Segment Open
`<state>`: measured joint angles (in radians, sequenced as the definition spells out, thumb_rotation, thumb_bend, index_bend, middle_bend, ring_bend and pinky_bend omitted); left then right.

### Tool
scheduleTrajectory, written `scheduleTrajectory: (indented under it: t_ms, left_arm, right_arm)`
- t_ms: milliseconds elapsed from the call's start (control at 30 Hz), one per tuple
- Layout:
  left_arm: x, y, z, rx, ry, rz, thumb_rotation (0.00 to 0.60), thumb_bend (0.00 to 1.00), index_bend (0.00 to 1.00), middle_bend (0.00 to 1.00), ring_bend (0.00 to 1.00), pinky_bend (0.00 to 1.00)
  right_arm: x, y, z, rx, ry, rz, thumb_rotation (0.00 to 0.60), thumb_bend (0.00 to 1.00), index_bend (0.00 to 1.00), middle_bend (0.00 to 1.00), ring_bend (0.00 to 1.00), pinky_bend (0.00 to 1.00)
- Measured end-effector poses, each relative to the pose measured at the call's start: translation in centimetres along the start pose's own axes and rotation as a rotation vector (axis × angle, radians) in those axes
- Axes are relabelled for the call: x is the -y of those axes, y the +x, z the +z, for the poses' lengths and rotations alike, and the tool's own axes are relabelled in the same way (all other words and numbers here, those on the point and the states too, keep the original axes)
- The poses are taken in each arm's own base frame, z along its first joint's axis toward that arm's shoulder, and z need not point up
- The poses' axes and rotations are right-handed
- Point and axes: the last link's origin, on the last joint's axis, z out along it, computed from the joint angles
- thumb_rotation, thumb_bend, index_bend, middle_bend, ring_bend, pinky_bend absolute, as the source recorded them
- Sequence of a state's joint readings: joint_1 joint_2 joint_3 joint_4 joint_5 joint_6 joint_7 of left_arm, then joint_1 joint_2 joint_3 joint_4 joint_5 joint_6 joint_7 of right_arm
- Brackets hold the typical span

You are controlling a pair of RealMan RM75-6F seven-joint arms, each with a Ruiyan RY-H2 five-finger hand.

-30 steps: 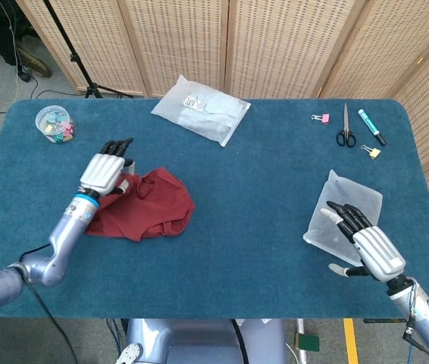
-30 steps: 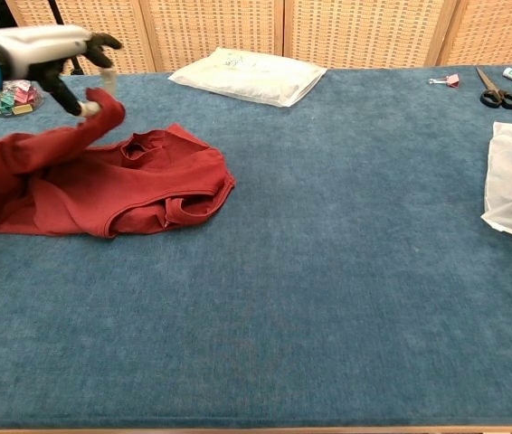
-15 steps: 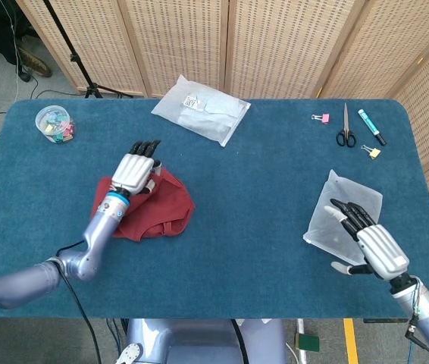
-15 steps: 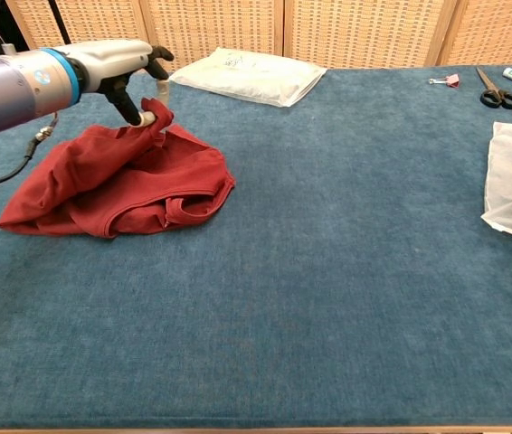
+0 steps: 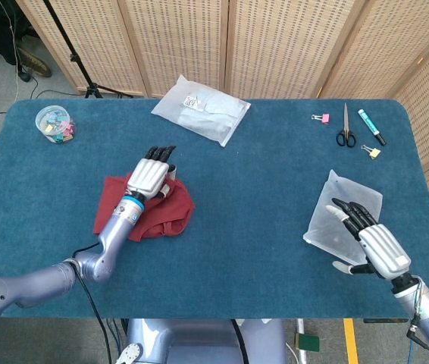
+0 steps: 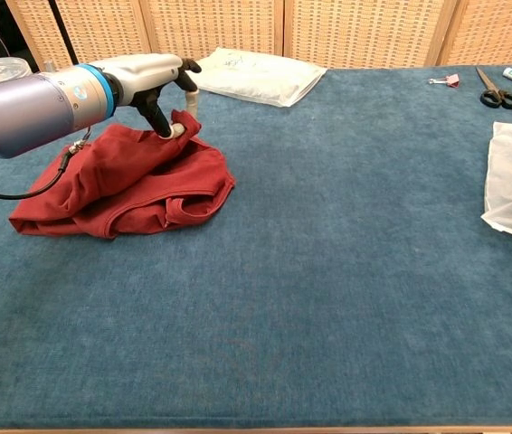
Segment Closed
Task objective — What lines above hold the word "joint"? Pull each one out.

Response to this task —
`<state>`: measured joint angles (in radians, sequenced as the definition spells out, thumb_rotation, thumb_bend, index_bend, middle_bend, ring_bend and pinky_bend omitted); left then right.
- The poses are taken in each arm's own base frame, z along its first joint's axis toward that arm's shoulder, and z need not point up
- Point and axes: the last link's origin, on the last joint's axis, z out along it, computed from the joint angles
- Sequence of a state's joint readings: joint_1 joint_2 joint_3 joint_4 joint_5 joint_6 joint_7 of left_arm, then joint_1 joint_2 joint_3 joint_4 joint_5 joint_6 joint_7 of right_arm
You are controlling a pair of RealMan RM75-6F seven-joint arms, each with a Ruiyan RY-H2 five-finger hand.

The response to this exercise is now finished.